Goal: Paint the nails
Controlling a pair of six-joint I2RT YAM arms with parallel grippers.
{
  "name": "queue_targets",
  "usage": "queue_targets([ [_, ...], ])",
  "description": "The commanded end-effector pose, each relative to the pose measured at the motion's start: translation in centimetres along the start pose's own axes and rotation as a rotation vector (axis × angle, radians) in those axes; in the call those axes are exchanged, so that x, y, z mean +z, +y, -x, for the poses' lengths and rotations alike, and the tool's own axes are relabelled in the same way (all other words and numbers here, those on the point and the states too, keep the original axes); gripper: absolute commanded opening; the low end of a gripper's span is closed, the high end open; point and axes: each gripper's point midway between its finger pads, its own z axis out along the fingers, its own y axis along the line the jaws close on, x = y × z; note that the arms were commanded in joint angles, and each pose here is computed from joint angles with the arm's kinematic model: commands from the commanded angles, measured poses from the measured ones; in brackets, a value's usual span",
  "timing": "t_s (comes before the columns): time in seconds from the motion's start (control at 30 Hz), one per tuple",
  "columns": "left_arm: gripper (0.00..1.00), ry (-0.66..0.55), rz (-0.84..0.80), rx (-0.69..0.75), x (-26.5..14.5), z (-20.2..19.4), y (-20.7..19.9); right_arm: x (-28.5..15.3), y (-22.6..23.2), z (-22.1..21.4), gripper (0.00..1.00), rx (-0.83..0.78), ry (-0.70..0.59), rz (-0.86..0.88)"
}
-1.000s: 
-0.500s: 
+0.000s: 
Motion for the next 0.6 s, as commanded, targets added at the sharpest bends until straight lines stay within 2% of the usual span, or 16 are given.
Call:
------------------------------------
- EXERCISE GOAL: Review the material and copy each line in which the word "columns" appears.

- ANSWER FOR THE TASK:
  "timing": "t_s (comes before the columns): time in seconds from the motion's start (control at 30 Hz), one per tuple",
  "columns": "left_arm: gripper (0.00..1.00), ry (-0.66..0.55), rz (-0.84..0.80), rx (-0.69..0.75), x (-26.5..14.5), z (-20.2..19.4), y (-20.7..19.9); right_arm: x (-28.5..15.3), y (-22.6..23.2), z (-22.1..21.4), gripper (0.00..1.00), rx (-0.83..0.78), ry (-0.70..0.59), rz (-0.86..0.88)"

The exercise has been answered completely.